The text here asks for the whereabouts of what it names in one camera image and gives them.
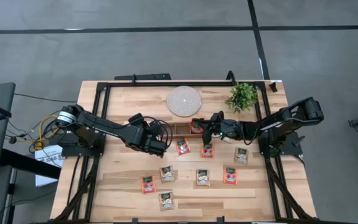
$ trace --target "red packet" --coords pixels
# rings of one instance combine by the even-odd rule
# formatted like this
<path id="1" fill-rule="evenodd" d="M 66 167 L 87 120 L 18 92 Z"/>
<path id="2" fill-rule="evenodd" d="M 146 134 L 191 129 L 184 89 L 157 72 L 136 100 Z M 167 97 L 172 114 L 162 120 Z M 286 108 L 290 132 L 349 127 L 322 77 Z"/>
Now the red packet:
<path id="1" fill-rule="evenodd" d="M 237 184 L 237 170 L 235 168 L 224 167 L 224 180 L 225 184 Z"/>
<path id="2" fill-rule="evenodd" d="M 156 192 L 155 180 L 153 176 L 141 178 L 141 191 L 143 194 Z"/>
<path id="3" fill-rule="evenodd" d="M 186 154 L 188 152 L 191 152 L 189 143 L 187 142 L 187 139 L 178 139 L 176 141 L 176 149 L 179 156 Z"/>
<path id="4" fill-rule="evenodd" d="M 199 121 L 203 121 L 203 118 L 193 118 L 191 120 L 191 134 L 203 134 L 204 130 L 199 126 Z"/>
<path id="5" fill-rule="evenodd" d="M 201 157 L 214 158 L 215 146 L 211 144 L 201 144 Z"/>

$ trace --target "tea bag packet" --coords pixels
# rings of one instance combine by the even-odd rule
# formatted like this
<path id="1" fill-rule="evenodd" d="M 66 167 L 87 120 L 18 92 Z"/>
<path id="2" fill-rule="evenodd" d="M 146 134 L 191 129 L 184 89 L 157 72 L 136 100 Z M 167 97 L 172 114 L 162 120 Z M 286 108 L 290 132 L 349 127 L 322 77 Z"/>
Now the tea bag packet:
<path id="1" fill-rule="evenodd" d="M 225 184 L 237 184 L 237 170 L 231 167 L 224 167 L 224 180 Z"/>
<path id="2" fill-rule="evenodd" d="M 201 144 L 201 157 L 214 158 L 215 146 L 213 144 Z"/>
<path id="3" fill-rule="evenodd" d="M 187 142 L 186 139 L 178 139 L 176 141 L 176 149 L 179 156 L 191 152 L 189 143 Z"/>
<path id="4" fill-rule="evenodd" d="M 240 147 L 235 148 L 234 162 L 246 164 L 248 162 L 248 150 Z"/>
<path id="5" fill-rule="evenodd" d="M 204 169 L 197 170 L 197 185 L 210 186 L 209 170 L 204 170 Z"/>
<path id="6" fill-rule="evenodd" d="M 153 176 L 141 178 L 141 190 L 143 194 L 156 192 L 155 180 Z"/>
<path id="7" fill-rule="evenodd" d="M 203 121 L 203 118 L 193 118 L 191 120 L 191 134 L 203 134 L 204 130 L 202 129 L 202 127 L 199 125 L 199 123 L 201 121 Z"/>
<path id="8" fill-rule="evenodd" d="M 159 206 L 161 211 L 174 209 L 173 192 L 159 194 Z"/>
<path id="9" fill-rule="evenodd" d="M 161 181 L 165 182 L 173 182 L 175 179 L 173 166 L 162 167 L 159 170 L 161 172 Z"/>

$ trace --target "white paper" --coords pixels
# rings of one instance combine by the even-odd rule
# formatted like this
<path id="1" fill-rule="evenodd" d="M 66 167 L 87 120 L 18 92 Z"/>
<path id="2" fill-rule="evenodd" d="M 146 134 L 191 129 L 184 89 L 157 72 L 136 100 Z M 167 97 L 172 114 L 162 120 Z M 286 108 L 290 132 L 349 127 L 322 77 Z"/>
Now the white paper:
<path id="1" fill-rule="evenodd" d="M 45 147 L 43 150 L 35 151 L 35 159 L 37 161 L 42 161 L 53 166 L 62 167 L 63 159 L 61 156 L 62 148 L 58 145 Z M 36 187 L 45 186 L 51 184 L 58 180 L 44 177 L 41 175 L 35 175 L 35 185 Z"/>

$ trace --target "black metal frame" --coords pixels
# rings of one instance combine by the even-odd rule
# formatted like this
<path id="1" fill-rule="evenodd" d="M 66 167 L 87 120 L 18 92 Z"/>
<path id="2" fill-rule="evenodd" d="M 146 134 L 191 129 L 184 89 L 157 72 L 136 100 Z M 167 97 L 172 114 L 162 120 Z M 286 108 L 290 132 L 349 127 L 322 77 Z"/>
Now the black metal frame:
<path id="1" fill-rule="evenodd" d="M 12 166 L 13 168 L 39 174 L 53 179 L 60 178 L 61 168 L 36 159 L 23 156 L 7 149 L 2 149 L 0 155 L 0 166 Z"/>
<path id="2" fill-rule="evenodd" d="M 101 91 L 104 90 L 105 97 L 104 97 L 103 107 L 102 107 L 102 111 L 101 111 L 101 117 L 104 119 L 106 118 L 106 112 L 108 109 L 108 100 L 110 98 L 110 91 L 111 91 L 111 88 L 113 88 L 113 87 L 182 86 L 182 85 L 187 85 L 187 86 L 233 86 L 233 85 L 237 84 L 234 74 L 231 71 L 229 71 L 226 79 L 227 79 L 227 81 L 221 81 L 221 82 L 152 82 L 152 81 L 136 82 L 135 77 L 134 77 L 133 80 L 124 82 L 124 83 L 98 83 L 97 92 L 96 92 L 96 96 L 95 96 L 95 102 L 93 105 L 92 112 L 93 112 L 93 114 L 97 114 L 97 108 L 100 104 Z M 247 83 L 249 85 L 253 85 L 254 89 L 259 89 L 261 91 L 261 96 L 263 98 L 263 105 L 266 110 L 266 115 L 271 114 L 268 97 L 267 97 L 267 92 L 266 92 L 266 86 L 265 86 L 264 81 L 238 82 L 238 83 Z M 261 110 L 260 110 L 259 103 L 257 103 L 255 105 L 255 111 L 257 114 L 257 119 L 261 120 L 262 116 L 261 116 Z M 265 141 L 265 139 L 268 138 L 268 135 L 269 134 L 267 132 L 267 134 L 265 136 L 261 136 L 259 138 L 259 141 L 262 141 L 262 142 Z M 275 216 L 276 221 L 288 222 L 288 223 L 291 223 L 291 222 L 292 223 L 297 223 L 297 222 L 301 222 L 301 223 L 335 223 L 335 222 L 319 221 L 318 219 L 312 218 L 306 212 L 304 212 L 304 210 L 296 203 L 296 200 L 291 196 L 290 192 L 286 188 L 285 175 L 284 175 L 283 166 L 282 166 L 280 156 L 276 157 L 276 161 L 275 161 L 276 166 L 277 166 L 277 171 L 278 171 L 278 174 L 277 174 L 271 164 L 270 156 L 267 153 L 268 150 L 265 149 L 266 145 L 259 144 L 259 147 L 260 147 L 260 153 L 262 155 L 264 155 L 266 171 L 268 174 L 268 184 L 269 184 L 270 193 L 271 193 L 271 201 L 273 204 L 273 211 L 274 211 L 274 216 Z M 85 174 L 87 171 L 88 160 L 89 160 L 89 157 L 85 157 L 83 160 L 79 186 L 83 185 L 83 183 L 85 181 Z M 98 164 L 99 160 L 100 160 L 100 157 L 95 157 L 93 162 L 96 162 Z M 95 192 L 95 182 L 96 182 L 96 178 L 94 178 L 92 180 L 92 182 L 90 183 L 89 188 L 88 188 L 88 198 L 87 198 L 85 218 L 84 218 L 84 220 L 87 220 L 88 222 L 90 222 L 90 215 L 92 212 L 93 197 L 94 197 L 94 192 Z M 277 198 L 277 192 L 276 192 L 275 186 L 277 186 L 283 193 L 283 198 L 284 198 L 284 202 L 285 202 L 285 210 L 286 210 L 286 218 L 281 217 L 280 206 L 278 204 L 278 198 Z M 83 219 L 78 219 L 79 206 L 80 206 L 80 200 L 73 211 L 73 220 L 70 220 L 70 222 L 74 222 L 75 220 L 78 220 L 79 222 L 83 221 Z M 292 209 L 301 218 L 300 220 L 293 218 Z M 223 219 L 222 219 L 222 217 L 217 217 L 217 218 L 220 220 L 221 223 L 224 223 L 224 218 Z"/>

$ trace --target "yellow cable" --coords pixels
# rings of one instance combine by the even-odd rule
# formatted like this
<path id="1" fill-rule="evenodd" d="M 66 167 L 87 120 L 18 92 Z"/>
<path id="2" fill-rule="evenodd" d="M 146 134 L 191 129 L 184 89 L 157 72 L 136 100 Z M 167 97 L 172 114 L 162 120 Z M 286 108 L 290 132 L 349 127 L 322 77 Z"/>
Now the yellow cable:
<path id="1" fill-rule="evenodd" d="M 47 117 L 45 117 L 41 122 L 40 122 L 40 124 L 39 124 L 39 140 L 37 140 L 37 141 L 29 141 L 29 140 L 17 140 L 17 142 L 23 142 L 23 143 L 35 143 L 35 145 L 34 145 L 34 149 L 35 149 L 35 151 L 37 151 L 37 150 L 42 150 L 43 149 L 43 140 L 44 139 L 42 139 L 42 135 L 43 135 L 43 130 L 42 130 L 42 125 L 43 125 L 43 123 L 45 122 L 45 121 L 47 121 L 48 119 L 50 119 L 50 118 L 57 118 L 57 116 L 56 115 L 50 115 L 50 116 L 47 116 Z M 48 135 L 48 136 L 45 136 L 44 138 L 45 139 L 49 139 L 49 138 L 51 138 L 51 137 L 53 137 L 55 134 L 57 134 L 57 132 L 59 131 L 59 129 L 57 128 L 55 131 L 53 131 L 53 133 L 51 133 L 50 135 Z"/>
<path id="2" fill-rule="evenodd" d="M 42 135 L 43 135 L 43 133 L 42 133 L 42 125 L 43 125 L 43 122 L 45 122 L 46 120 L 48 120 L 50 118 L 57 118 L 57 115 L 47 116 L 40 122 L 40 125 L 39 125 L 39 140 L 38 140 L 39 143 L 37 143 L 37 146 L 36 145 L 34 146 L 34 148 L 35 147 L 40 148 L 38 150 L 43 149 L 43 143 L 42 143 L 42 141 L 43 141 L 43 139 L 42 139 Z M 53 131 L 53 133 L 51 133 L 49 136 L 45 136 L 45 139 L 49 139 L 49 138 L 53 137 L 57 133 L 57 131 L 59 131 L 58 128 L 55 131 Z"/>

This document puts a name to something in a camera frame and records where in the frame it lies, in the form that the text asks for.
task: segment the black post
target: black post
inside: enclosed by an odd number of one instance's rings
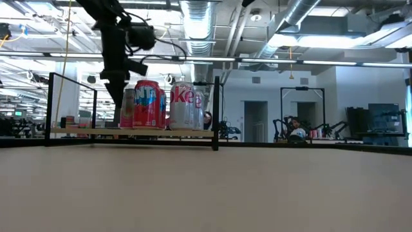
[[[93,94],[93,115],[91,118],[91,129],[96,129],[96,114],[97,114],[97,90]]]
[[[54,84],[54,73],[49,73],[49,87],[47,94],[47,110],[46,110],[46,134],[44,139],[46,140],[45,145],[50,145],[50,133],[52,130],[52,108],[53,108],[53,84]]]
[[[324,89],[322,89],[322,103],[323,103],[323,124],[326,124],[326,109],[324,103]]]
[[[281,117],[280,119],[283,121],[283,88],[281,88]]]
[[[223,100],[224,100],[224,96],[223,94],[225,94],[225,87],[223,87],[223,85],[221,86],[221,120],[223,121]]]
[[[220,89],[220,78],[219,76],[214,77],[213,86],[213,118],[212,118],[212,149],[214,151],[219,150],[219,89]]]

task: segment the cable
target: cable
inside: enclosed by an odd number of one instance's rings
[[[129,13],[129,12],[127,12],[127,11],[124,11],[124,13],[125,13],[126,15],[128,15],[129,17],[130,17],[130,15],[135,16],[136,18],[142,20],[142,22],[143,22],[146,26],[149,26],[149,24],[147,23],[147,21],[146,21],[144,18],[142,18],[142,17],[140,17],[140,16],[138,16],[138,15]],[[186,58],[187,58],[187,53],[186,53],[186,51],[185,51],[181,46],[179,46],[179,45],[177,45],[177,44],[174,44],[174,43],[171,43],[171,42],[167,42],[167,41],[162,40],[162,38],[164,37],[164,35],[165,35],[166,33],[167,33],[167,30],[166,30],[166,32],[163,34],[163,36],[162,36],[160,39],[159,39],[159,38],[155,38],[155,39],[156,39],[157,41],[161,42],[161,43],[170,44],[170,45],[172,45],[172,46],[175,46],[175,47],[179,48],[179,49],[183,52],[183,54],[184,54],[184,56],[185,56],[185,60],[186,60]],[[140,60],[140,63],[142,64],[143,61],[144,61],[146,58],[148,58],[148,57],[158,57],[158,58],[161,58],[161,59],[164,59],[164,60],[172,61],[172,59],[168,59],[168,58],[162,57],[161,55],[158,55],[158,56],[155,56],[155,55],[146,55],[145,57],[143,57],[142,60]]]
[[[64,73],[66,72],[67,54],[69,52],[71,1],[72,0],[69,1],[69,16],[68,16],[67,31],[66,31],[66,55],[64,56],[62,76],[64,76]],[[60,83],[59,98],[57,100],[56,118],[55,118],[56,125],[55,125],[55,127],[57,127],[57,119],[58,119],[58,116],[59,116],[60,99],[61,99],[61,96],[62,96],[63,82],[64,82],[64,79],[62,78],[62,81]]]
[[[8,38],[8,35],[6,35],[5,38],[1,41],[0,48],[3,46],[7,38]]]
[[[145,20],[144,18],[140,17],[139,15],[135,15],[135,14],[129,13],[129,12],[127,12],[127,11],[123,11],[123,13],[125,13],[125,14],[126,14],[127,16],[129,16],[129,17],[130,17],[130,15],[135,16],[136,18],[142,20],[143,23],[144,23],[146,26],[149,26],[149,24],[146,22],[146,20]]]
[[[186,58],[187,58],[187,53],[186,53],[186,51],[185,51],[181,46],[179,46],[179,45],[177,45],[177,44],[175,44],[175,43],[171,43],[171,42],[167,42],[167,41],[158,39],[158,38],[156,38],[156,40],[159,41],[159,42],[161,42],[161,43],[170,44],[170,45],[172,45],[172,46],[175,46],[175,47],[179,48],[179,49],[183,52],[183,55],[185,56],[185,60],[186,60]]]

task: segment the diet coke can
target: diet coke can
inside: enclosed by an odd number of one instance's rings
[[[196,102],[194,105],[194,129],[203,130],[203,99],[204,95],[201,91],[195,91]]]
[[[193,84],[175,82],[170,92],[170,129],[193,130],[195,104]]]

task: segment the door
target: door
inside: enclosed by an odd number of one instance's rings
[[[268,142],[268,102],[245,101],[245,142]]]

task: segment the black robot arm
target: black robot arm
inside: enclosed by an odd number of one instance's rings
[[[127,13],[117,0],[77,0],[77,2],[96,20],[94,29],[99,29],[102,33],[104,70],[100,73],[100,78],[109,80],[109,83],[105,84],[106,88],[116,108],[120,108],[126,81],[130,80],[129,71],[143,76],[147,72],[147,66],[142,62],[138,63],[127,58],[126,47],[132,54],[131,46],[143,50],[151,49],[156,39],[153,27],[145,21],[132,23],[131,14]]]

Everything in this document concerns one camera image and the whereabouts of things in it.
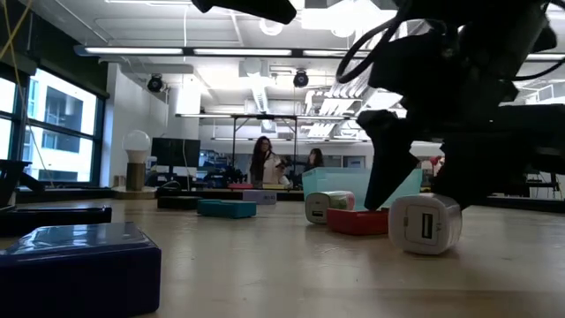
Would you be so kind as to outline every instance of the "table surface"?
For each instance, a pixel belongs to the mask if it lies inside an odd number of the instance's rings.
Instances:
[[[27,206],[102,204],[162,248],[161,308],[144,317],[565,317],[562,215],[471,207],[459,243],[432,257],[309,224],[299,202],[240,220],[156,201]]]

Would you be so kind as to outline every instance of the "white charger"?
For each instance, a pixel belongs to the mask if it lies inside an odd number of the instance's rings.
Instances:
[[[388,237],[406,252],[441,254],[459,241],[462,227],[459,204],[439,194],[400,197],[388,212]]]

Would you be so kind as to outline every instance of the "yellow cable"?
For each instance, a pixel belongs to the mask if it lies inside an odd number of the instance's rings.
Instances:
[[[4,17],[6,18],[6,28],[8,29],[8,35],[12,38],[13,33],[11,32],[11,29],[10,29],[10,18],[8,16],[8,6],[7,6],[7,3],[5,2],[5,0],[2,0],[2,4],[4,5]],[[27,116],[27,99],[24,98],[24,91],[23,91],[22,86],[21,86],[21,80],[19,80],[18,63],[16,61],[16,52],[14,51],[14,46],[10,41],[8,41],[8,43],[6,45],[10,47],[11,62],[14,64],[14,73],[16,75],[16,83],[18,84],[19,99],[22,102],[23,111],[24,111],[24,125],[29,126],[29,133],[30,133],[32,142],[34,143],[35,150],[37,150],[37,155],[39,156],[39,159],[41,161],[41,166],[43,167],[43,169],[47,172],[47,174],[49,176],[49,182],[51,183],[51,187],[55,187],[55,185],[53,184],[53,178],[51,177],[51,171],[49,171],[45,167],[43,157],[41,157],[41,151],[40,151],[39,147],[37,146],[37,142],[35,141],[34,131],[32,129],[32,126],[29,124],[29,117]]]
[[[16,27],[14,27],[13,33],[11,35],[9,35],[8,37],[8,42],[4,45],[4,47],[2,48],[2,51],[0,51],[0,60],[2,59],[2,57],[4,57],[4,54],[6,53],[6,50],[8,49],[8,47],[11,46],[11,43],[14,41],[14,38],[16,37],[16,34],[18,34],[19,29],[21,28],[22,23],[24,23],[24,20],[26,19],[26,15],[29,12],[29,10],[32,8],[32,2],[34,0],[29,0],[27,1],[26,4],[26,9],[24,10],[24,13],[22,13],[21,18],[19,18],[18,24],[16,25]],[[7,3],[3,0],[2,3],[4,4],[4,10],[7,12],[8,9],[6,8]]]

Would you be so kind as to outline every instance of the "black cable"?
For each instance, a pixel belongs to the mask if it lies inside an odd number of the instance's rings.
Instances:
[[[367,33],[363,34],[359,40],[353,44],[351,49],[345,54],[342,61],[340,62],[339,66],[337,67],[337,72],[335,73],[335,77],[337,81],[341,84],[349,83],[350,81],[354,80],[357,76],[361,75],[373,62],[376,55],[379,53],[380,48],[390,41],[390,39],[395,34],[398,27],[404,22],[407,13],[411,7],[411,0],[407,0],[403,6],[398,10],[395,17],[390,19],[389,21],[381,24],[380,26],[375,27],[374,29],[368,31]],[[371,40],[376,34],[387,30],[385,34],[380,38],[379,42],[375,47],[371,50],[371,53],[361,61],[357,66],[353,68],[350,72],[343,74],[345,69],[349,65],[351,59],[355,56],[361,47]]]
[[[550,0],[549,3],[551,4],[555,4],[558,7],[562,8],[565,11],[565,1],[563,0]],[[551,66],[550,68],[546,69],[545,71],[539,72],[537,74],[532,74],[532,75],[525,75],[525,76],[515,76],[514,78],[512,78],[511,80],[513,81],[521,81],[521,80],[534,80],[537,78],[540,78],[542,76],[545,76],[547,74],[549,74],[550,72],[553,72],[555,70],[557,70],[558,68],[560,68],[563,64],[565,64],[565,57],[562,58],[559,62],[555,63],[555,65]]]

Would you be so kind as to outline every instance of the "long dark hair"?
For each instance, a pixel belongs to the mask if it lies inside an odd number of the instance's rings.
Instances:
[[[314,148],[310,151],[310,155],[315,154],[314,163],[310,163],[310,156],[308,156],[308,165],[313,167],[323,167],[324,166],[324,157],[321,154],[321,150],[319,148]]]
[[[261,145],[263,140],[268,141],[268,151],[272,153],[273,146],[271,145],[271,140],[265,136],[261,136],[255,142],[255,147],[253,148],[253,155],[251,157],[251,172],[255,173],[258,170],[263,170],[263,164],[265,164],[265,154],[261,151]]]

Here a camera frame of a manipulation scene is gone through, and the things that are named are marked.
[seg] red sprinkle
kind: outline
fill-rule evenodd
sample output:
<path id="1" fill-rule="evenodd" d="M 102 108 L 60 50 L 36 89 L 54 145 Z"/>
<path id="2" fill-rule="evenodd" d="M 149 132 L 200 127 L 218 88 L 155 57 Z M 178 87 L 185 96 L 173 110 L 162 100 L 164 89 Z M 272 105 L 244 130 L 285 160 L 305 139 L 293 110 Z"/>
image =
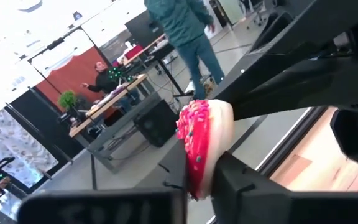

Assignment:
Once the pictures are set aside, what is needed is the lines from the line with "102 108 L 60" through the end of the data, written out exactly and alone.

Worked solution:
<path id="1" fill-rule="evenodd" d="M 102 108 L 60 50 L 36 89 L 54 145 Z"/>
<path id="2" fill-rule="evenodd" d="M 149 132 L 200 127 L 218 88 L 155 57 Z M 178 87 L 185 96 L 173 110 L 162 100 L 164 89 Z M 272 105 L 244 130 L 285 160 L 305 139 L 293 110 Z"/>
image =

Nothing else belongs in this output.